**What needs to be done**
Among the lines below, restate word for word only those from the line with "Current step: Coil" through the line with "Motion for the", with both end lines kept.

**Given information**
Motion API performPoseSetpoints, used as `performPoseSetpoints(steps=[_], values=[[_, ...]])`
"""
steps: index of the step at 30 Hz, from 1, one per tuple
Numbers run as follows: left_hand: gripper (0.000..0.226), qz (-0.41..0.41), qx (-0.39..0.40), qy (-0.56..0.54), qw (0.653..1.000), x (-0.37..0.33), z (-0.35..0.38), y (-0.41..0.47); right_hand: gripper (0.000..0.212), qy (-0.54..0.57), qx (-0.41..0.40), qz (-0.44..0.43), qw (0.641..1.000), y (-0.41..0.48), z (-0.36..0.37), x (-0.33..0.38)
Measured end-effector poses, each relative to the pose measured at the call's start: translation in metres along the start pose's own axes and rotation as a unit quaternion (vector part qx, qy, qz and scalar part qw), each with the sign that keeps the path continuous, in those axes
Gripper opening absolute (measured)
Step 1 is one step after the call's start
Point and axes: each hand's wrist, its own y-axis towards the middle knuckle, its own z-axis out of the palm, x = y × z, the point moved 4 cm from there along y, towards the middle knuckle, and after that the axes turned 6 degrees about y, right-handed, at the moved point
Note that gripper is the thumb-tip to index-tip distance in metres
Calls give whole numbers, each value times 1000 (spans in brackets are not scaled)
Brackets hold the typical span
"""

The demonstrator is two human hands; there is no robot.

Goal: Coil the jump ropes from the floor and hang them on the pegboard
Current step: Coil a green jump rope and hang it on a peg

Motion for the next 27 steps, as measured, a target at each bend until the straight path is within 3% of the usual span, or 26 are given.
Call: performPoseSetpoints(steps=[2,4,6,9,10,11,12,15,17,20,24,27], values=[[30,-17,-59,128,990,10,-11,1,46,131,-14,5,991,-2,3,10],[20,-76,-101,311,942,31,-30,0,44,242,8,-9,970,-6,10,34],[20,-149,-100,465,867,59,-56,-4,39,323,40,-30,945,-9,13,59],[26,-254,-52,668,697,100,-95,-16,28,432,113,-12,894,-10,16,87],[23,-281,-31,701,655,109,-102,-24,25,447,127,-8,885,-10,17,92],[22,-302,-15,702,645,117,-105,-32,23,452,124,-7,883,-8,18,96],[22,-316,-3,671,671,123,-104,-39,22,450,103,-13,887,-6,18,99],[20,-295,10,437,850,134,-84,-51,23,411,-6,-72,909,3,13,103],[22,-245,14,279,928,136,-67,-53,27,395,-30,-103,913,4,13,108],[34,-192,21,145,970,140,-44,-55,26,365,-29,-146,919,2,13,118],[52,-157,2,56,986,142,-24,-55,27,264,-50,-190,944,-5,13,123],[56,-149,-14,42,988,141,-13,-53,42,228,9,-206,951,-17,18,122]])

**Written solution**
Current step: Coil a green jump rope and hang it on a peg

Motion for the next 27 steps, as measured, a target at each bend until the straight path is within 3% of the usual span, or 26 are given.

That is the complete answer to the exercise.